**WHAT THE TASK ASKS**
Copy out the full set of records. Keep every word the same.

▬▬▬▬▬▬▬▬▬▬

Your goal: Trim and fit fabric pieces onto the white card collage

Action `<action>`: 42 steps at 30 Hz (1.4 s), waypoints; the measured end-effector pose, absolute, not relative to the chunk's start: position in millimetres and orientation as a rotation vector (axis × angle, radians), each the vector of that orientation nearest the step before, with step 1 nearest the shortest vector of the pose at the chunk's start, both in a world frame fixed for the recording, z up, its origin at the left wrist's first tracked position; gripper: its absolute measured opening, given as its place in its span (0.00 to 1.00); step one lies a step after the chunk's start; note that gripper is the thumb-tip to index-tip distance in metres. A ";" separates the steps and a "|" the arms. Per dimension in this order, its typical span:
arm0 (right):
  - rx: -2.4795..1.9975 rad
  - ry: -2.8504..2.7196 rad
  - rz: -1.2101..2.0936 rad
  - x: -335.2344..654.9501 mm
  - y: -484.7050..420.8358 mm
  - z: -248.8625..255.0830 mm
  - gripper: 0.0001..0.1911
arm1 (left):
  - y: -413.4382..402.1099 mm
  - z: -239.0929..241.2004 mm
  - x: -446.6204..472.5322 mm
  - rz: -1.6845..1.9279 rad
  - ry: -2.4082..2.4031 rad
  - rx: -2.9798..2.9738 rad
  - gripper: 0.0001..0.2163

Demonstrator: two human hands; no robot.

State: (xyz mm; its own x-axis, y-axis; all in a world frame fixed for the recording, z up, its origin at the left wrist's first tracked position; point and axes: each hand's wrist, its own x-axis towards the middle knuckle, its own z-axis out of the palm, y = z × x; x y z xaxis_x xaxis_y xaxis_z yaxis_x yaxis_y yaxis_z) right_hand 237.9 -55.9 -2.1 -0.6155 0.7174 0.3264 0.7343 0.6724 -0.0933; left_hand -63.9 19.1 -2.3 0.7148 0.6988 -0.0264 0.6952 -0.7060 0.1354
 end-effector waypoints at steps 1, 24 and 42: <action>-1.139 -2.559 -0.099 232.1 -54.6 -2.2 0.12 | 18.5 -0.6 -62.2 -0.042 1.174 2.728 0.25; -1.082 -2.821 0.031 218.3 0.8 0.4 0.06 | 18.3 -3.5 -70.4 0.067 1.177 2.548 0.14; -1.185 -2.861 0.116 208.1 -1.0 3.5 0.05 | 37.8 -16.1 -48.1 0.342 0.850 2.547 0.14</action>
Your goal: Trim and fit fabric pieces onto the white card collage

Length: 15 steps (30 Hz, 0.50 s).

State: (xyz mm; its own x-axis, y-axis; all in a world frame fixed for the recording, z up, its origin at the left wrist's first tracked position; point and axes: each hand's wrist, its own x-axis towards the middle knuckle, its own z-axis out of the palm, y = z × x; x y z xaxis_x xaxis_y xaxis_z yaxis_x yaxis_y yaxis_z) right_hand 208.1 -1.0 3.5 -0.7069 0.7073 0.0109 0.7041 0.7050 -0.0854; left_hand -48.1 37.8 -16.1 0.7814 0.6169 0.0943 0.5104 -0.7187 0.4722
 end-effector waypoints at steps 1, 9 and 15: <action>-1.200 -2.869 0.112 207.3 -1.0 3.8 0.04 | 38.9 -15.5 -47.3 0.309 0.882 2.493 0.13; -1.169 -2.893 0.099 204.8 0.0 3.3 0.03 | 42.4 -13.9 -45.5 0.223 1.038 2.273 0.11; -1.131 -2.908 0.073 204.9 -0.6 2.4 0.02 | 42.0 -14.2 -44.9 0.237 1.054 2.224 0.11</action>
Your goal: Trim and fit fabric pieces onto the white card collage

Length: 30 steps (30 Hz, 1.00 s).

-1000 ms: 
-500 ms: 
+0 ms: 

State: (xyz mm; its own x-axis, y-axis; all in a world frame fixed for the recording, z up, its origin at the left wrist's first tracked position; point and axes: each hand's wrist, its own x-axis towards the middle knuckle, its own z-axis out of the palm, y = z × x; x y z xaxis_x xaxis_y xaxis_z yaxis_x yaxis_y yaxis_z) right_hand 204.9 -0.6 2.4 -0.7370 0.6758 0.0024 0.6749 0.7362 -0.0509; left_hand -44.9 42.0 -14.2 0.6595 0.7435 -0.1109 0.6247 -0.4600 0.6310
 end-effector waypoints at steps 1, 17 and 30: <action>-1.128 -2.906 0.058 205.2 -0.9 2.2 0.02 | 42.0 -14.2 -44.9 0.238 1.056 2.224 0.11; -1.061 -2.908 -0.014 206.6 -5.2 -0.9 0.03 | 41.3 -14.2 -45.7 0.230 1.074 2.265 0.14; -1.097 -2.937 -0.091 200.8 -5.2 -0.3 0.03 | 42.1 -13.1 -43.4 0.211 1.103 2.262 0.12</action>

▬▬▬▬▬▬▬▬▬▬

**OUTPUT**
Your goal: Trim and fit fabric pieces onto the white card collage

Action `<action>`: 42 steps at 30 Hz (1.4 s), waypoints; the measured end-effector pose, absolute, not relative to the chunk's start: position in millimetres and orientation as a rotation vector (axis × angle, radians), each the vector of that orientation nearest the step before, with step 1 nearest the shortest vector of the pose at the chunk's start, both in a world frame fixed for the recording, z up, its origin at the left wrist's first tracked position; gripper: its absolute measured opening, given as its place in its span (0.00 to 1.00); step one lies a step after the chunk's start; note that gripper is the thumb-tip to index-tip distance in metres. A ";" separates the steps and a "|" the arms. Per dimension in this order, its typical span:
arm0 (right):
  - rx: -2.4795..1.9975 rad
  - ry: -2.8504..2.7196 rad
  - rz: -1.2101..2.0936 rad
  - x: -335.2344..654.9501 mm
  - y: -484.7050..420.8358 mm
  - z: -248.8625..255.0830 mm
  - gripper: 0.0001..0.1911
arm1 (left):
  - y: -413.4382..402.1099 mm
  - z: -239.0929..241.2004 mm
  - x: -446.6204..472.5322 mm
  - rz: -1.6845..1.9279 rad
  - ry: -2.4082..2.4031 rad
  - rx: -2.9798..2.9738 rad
  - gripper: 0.0001..0.2163

Demonstrator: two human hands; no robot.

State: (xyz mm; its own x-axis, y-axis; all in a world frame fixed for the recording, z up, its origin at the left wrist's first tracked position; point and axes: each hand's wrist, its own x-axis towards the middle knuckle, its own z-axis out of the palm, y = z × x; x y z xaxis_x xaxis_y xaxis_z yaxis_x yaxis_y yaxis_z) right_hand 237.9 -55.9 -2.1 -0.6155 0.7174 0.3264 0.7343 0.6724 -0.0933; left_hand -63.9 19.1 -2.3 0.7148 0.6988 -0.0264 0.6952 -0.7060 0.1354
 end-effector waypoints at steps 1, 24 and 42: <action>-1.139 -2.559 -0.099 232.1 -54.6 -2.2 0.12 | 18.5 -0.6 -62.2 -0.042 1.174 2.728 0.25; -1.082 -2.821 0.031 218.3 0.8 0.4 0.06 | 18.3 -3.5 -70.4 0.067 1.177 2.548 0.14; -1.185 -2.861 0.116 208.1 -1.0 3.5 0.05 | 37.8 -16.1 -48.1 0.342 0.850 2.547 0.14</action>
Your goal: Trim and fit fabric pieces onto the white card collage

Length: 15 steps (30 Hz, 0.50 s).

State: (xyz mm; its own x-axis, y-axis; all in a world frame fixed for the recording, z up, its origin at the left wrist's first tracked position; point and axes: each hand's wrist, its own x-axis towards the middle knuckle, its own z-axis out of the palm, y = z × x; x y z xaxis_x xaxis_y xaxis_z yaxis_x yaxis_y yaxis_z) right_hand 208.1 -1.0 3.5 -0.7069 0.7073 0.0109 0.7041 0.7050 -0.0854; left_hand -48.1 37.8 -16.1 0.7814 0.6169 0.0943 0.5104 -0.7187 0.4722
 end-effector waypoints at steps 1, 9 and 15: <action>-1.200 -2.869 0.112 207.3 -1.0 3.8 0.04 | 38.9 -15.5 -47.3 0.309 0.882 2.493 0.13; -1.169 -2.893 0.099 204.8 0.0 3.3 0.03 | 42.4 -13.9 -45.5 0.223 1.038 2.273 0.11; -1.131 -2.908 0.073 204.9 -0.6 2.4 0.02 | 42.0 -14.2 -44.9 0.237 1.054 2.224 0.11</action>
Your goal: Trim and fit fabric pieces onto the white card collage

Length: 30 steps (30 Hz, 1.00 s).

-1000 ms: 
-500 ms: 
+0 ms: 

State: (xyz mm; its own x-axis, y-axis; all in a world frame fixed for the recording, z up, its origin at the left wrist's first tracked position; point and axes: each hand's wrist, its own x-axis towards the middle knuckle, its own z-axis out of the palm, y = z × x; x y z xaxis_x xaxis_y xaxis_z yaxis_x yaxis_y yaxis_z) right_hand 204.9 -0.6 2.4 -0.7370 0.6758 0.0024 0.6749 0.7362 -0.0509; left_hand -44.9 42.0 -14.2 0.6595 0.7435 -0.1109 0.6247 -0.4600 0.6310
 end-effector waypoints at steps 1, 17 and 30: <action>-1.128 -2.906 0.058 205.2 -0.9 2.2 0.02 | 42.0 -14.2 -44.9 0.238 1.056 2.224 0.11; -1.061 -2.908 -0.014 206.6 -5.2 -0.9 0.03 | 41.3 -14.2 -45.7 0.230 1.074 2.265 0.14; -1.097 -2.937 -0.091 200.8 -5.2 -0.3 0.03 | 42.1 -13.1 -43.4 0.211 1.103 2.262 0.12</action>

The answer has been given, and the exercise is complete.